The fine is the largest single penalty assessed against GTECH for a computer problem since it won the contract to operate the state’s legalized numbers games in October, 1986.
Lottery spokesman John Schade said that all 4,375 terminals in Southern California stopped working for 14 minutes in the peak betting period Saturday night, when the main lotto computer in Whittier crashed because of an error in a new program.
Two-thirds of the terminals in retail outlets remained unable to accept wagers on the $6-million jackpot for the rest of the night because a GTECH operator installed the wrong back-up program, preventing individual terminals from signing on to the system, Schade said.
Schade said the flawed program, installed last week and designed to improve the computer system’s reliability, has been removed for testing, and an older but functioning program has been installed.
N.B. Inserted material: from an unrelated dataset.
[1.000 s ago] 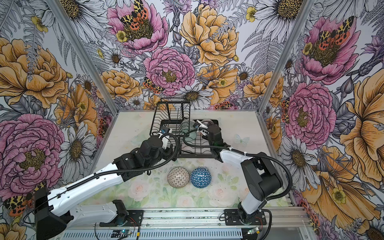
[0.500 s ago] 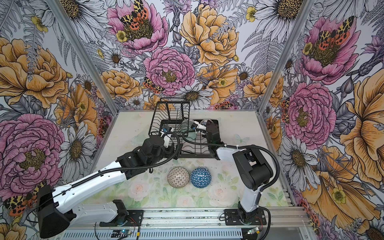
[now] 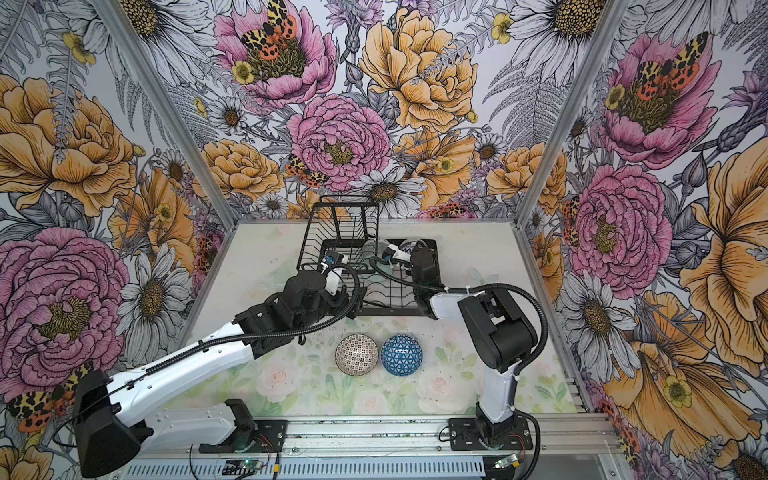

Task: Load the bowls into the dish rack
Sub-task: 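Settle the orange-patterned bowl into the rack slot with the right gripper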

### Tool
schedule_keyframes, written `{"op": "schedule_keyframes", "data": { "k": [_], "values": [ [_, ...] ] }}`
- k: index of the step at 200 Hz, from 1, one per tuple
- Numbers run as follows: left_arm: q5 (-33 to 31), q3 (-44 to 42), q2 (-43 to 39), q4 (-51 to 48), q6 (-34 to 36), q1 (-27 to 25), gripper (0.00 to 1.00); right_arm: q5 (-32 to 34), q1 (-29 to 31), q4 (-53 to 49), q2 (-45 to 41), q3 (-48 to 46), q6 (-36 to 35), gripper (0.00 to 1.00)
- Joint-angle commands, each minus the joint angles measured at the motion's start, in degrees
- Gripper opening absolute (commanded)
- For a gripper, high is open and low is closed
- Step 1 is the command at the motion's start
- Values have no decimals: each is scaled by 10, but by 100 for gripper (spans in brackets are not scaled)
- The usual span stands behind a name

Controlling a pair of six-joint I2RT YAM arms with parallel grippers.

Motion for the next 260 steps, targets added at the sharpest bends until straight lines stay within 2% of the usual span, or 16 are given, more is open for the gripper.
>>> {"op": "schedule_keyframes", "data": {
  "k": [1, 167, 260],
  "values": [
    [19, -9, -8, 18, 7, 8, 99, 16, 3, 42, 15, -2, -11, 0],
    [29, -21, -16, 26, 8, 13, 99, 17, 2, 61, 59, -2, -15, 0],
    [43, -37, -30, 37, 9, 20, 99, -40, 0, -23, 55, -9, 7, 0]
  ]
}}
The state’s contract with GTECH allows it to charge the company $4,000 for each minute that the system is not working, and $1,000 a minute when it is unacceptably slow.
Sales for the Saturday drawing were as much as $700,000 below sales for the previous Saturday, when the jackpot was roughly similar.
GTECH may contest the proposed $208,500 fine, but Pete Morrissey, vice president for the company’s Western operations, acknowledged in an interview earlier this week that GTECH was responsible for the problems.
Meanwhile, the state controller’s office and lottery officials said there is no basis to claims that California has been cheated by GTECH.
During an exhaustive probe by three experts into collection of penalties for “down time” of Lotto terminals at retail outlets statewide, auditors “looked at every single allegation” and interviewed scores of employees, said lottery security chief Lew Ritter. Out of 105 cases, auditors found $3,790 in penalties that should have been imposed, he said.
“It took us $7,972 in (staff) time to prove that we should assess those liquidated damages” in cases that he said were scheduled to be investigated anyway.